Reste à rebaptiser "magasins de nourriture générale" nos magasins d'alimentation générale et.. "bol nourrituresque" le bol alimentaire des cours de sciences nat'. On invoquera pour ce faire l'évolution de la langue.

En tout cas, pour ce qui est de "nourriture", les adeptes de l'évolution américanisée de notre langue semblent avoir pour horizon de ramener notre vocabulaire usuel aux 400 mots de l'Américain moyen (celui de la légende), dont, un brin démagos, ils se moquent si volontiers alors même qu'ils singent sa langue et répandent impunément et de façon maladive leurs singeries dans le prétendu langage courant.

Le même phénomène de réduction du vocabulaire - d'autant plus facile à lancer que l'anglais et le français sont à la fois proches et éloignés - se produit avec "apparaître", "à travers", "juste", "développer", "opérer", "requérir" et "requis", "dédié" et "dédier" et bien d'autres mots, expressions ou verbes français alignés sur la pratique ou l'acception anglo-américaine.
Si vous doutez de ce que vous venez de lire, demandez-vous comment il se fait, par exemple, que l'on vous propose aujourd'hui des produits "avec Javel" (anciennement, si l'on ose écrire, "à la Javel" ou "à l'eau de Javel"), sachant qu'en anglais, on parle dans ce cas de produits "with bleach".

On nous dira peut-être que le choix du vocabulaire relève d’une décision individuelle.

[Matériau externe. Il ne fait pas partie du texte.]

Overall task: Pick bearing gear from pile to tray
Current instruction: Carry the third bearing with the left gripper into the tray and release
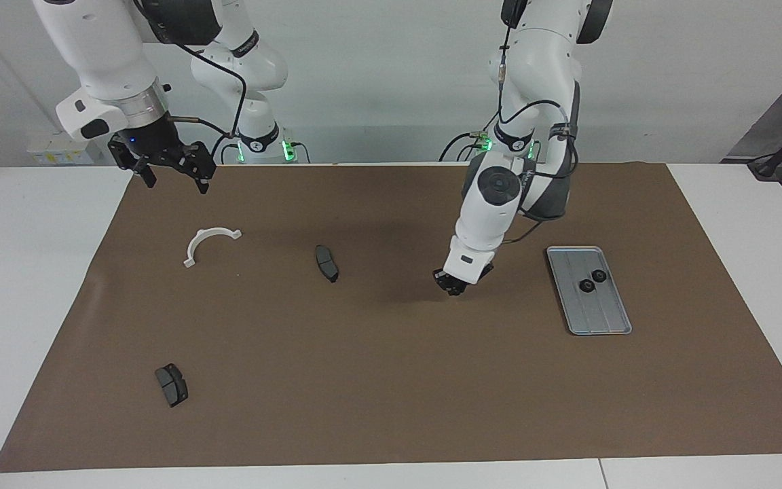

Il n’en est rien, en fait, car, à notre époque de moyens de communication de masse, le peuple (le bon peuple) ne fait que reprendre les termes qu’il entend à longueur de jour ; c’est en particulier le cas des enfants quand ils regardent les dessins animés ou lisent les bandes dessinées et autres écrits, où cette "nourriture" abonde, par choix de quelques-uns.